Armenian Golgotha
- Author: Grigoris Balakian
- Language: Armenian
- Genre: Memoir
- Publisher: Vintage Books
- Publication date: 1922 & 1959
- Publication place: Germany (1922), France (1959)
- Published in English: 2009
- Pages: 509
- ISBN: 978-1-4000-9677-0

= Armenian Golgotha =

1922 memoir by Grigoris Balakian

Armenian Golgotha (Հայ Գողգոթան) is a memoir by the Armenian bishop Grigoris Balakian detailing his eyewitness account of the Armenian genocide. The memoir was released in two volumes.
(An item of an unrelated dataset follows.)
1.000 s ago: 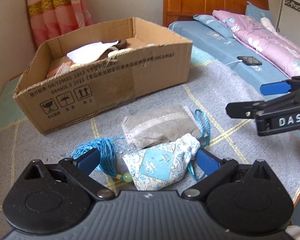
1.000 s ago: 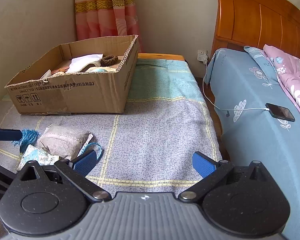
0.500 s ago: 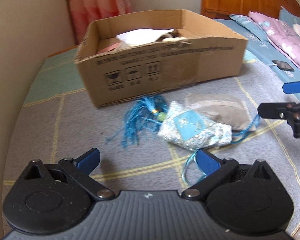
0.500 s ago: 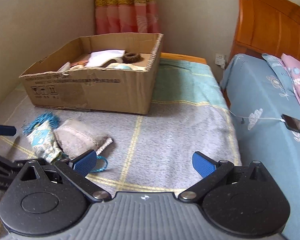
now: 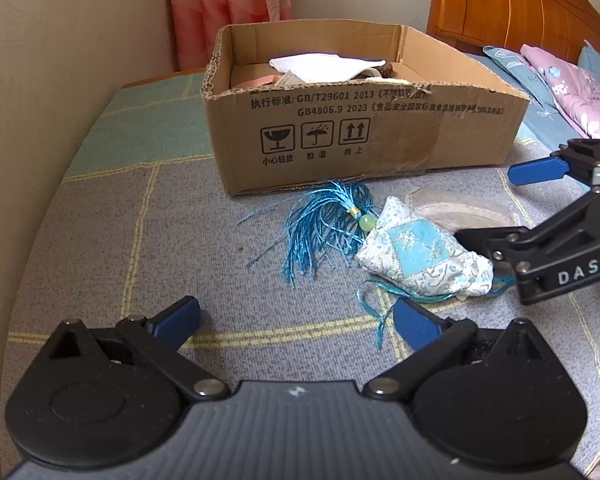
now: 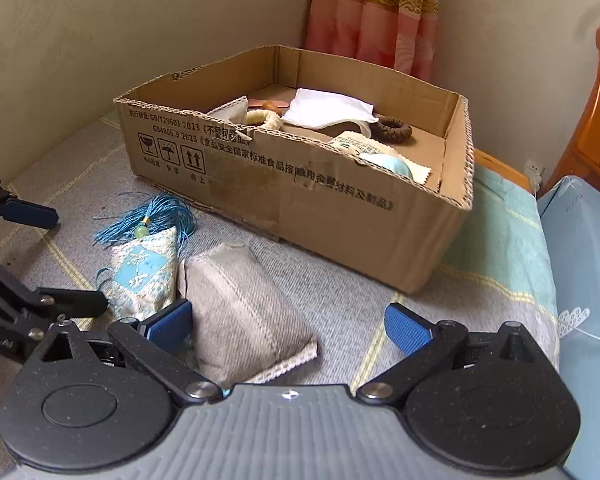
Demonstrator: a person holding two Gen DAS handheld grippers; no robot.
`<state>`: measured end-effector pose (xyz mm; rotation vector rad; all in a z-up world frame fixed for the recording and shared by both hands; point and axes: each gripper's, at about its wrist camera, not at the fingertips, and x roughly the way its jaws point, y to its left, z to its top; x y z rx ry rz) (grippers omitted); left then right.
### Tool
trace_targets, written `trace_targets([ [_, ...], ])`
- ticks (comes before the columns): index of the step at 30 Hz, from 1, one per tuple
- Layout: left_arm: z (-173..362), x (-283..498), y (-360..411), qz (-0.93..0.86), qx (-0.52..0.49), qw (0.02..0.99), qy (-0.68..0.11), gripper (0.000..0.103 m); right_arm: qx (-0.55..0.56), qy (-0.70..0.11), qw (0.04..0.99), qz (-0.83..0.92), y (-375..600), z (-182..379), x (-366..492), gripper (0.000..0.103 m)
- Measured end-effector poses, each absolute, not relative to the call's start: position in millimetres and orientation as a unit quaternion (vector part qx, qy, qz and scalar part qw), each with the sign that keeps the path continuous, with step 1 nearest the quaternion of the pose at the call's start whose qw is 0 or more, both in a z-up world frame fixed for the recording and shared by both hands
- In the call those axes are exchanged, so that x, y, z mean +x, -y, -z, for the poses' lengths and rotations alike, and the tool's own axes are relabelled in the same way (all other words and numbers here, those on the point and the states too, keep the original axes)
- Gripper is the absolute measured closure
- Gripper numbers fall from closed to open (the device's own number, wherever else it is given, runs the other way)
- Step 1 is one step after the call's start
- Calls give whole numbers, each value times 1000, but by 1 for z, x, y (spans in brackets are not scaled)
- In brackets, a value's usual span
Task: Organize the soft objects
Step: 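Grasp the blue-tasselled sachet with the left gripper while the right gripper grasps the grey pouch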
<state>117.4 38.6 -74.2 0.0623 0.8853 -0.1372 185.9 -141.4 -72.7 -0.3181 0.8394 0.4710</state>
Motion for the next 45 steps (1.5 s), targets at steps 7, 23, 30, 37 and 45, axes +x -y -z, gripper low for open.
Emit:
trace_targets([
  [7,75,117,-38,68,31,903,-422,1,-105,-410,889,-176,153,79,197,0],
  [23,74,112,-36,72,32,904,-420,1,-125,-383,887,-226,147,81,178,38],
  [30,58,101,-21,119,64,911,-389,1,-133,-374,900,-183,150,67,165,64],
  [37,54,111,0,154,80,912,-373,1,-141,-379,905,-132,173,66,158,66],
  [45,55,137,7,133,51,918,-371,1,-124,-375,910,-127,175,71,154,57],
])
Volume 1, about his life prior to and during the Armenian genocide, was released in 1922. Volume 2, about his life as a fugitive after the Genocide, was released in 1959. Originally published in Armenian, the memoir was later published in various languages including an English translation by Peter Balakian, Balakian's great-nephew, with Aris Sevag.

== Reception ==
Upon the release of the English translation in 2009, many publications reviewed the account. The New Yorker referred to the account as "a fascinating first-hand testimony to a monumental crime." Elie Wiesel, the author best known for the memoir Night, referred to the account as "heartbreaking" because he believes that the memory presented by Balakian "must remain a lesson for more than one generation". The New Republic praised the account as "a powerful and important book" because "it takes place as one of the key first-hand sources for understanding the Armenian genocide". Writing for The Washington Post, Chris Bohjalian (a second-generation Armenian American) felt personally connected by understanding what happened to his great-grandparents. Bohjalian opined that Balakian's account was "rich with evidence of the Turkish government's complicity and its leaders' premeditation." Bohjalian also hoped that the account would be widely read.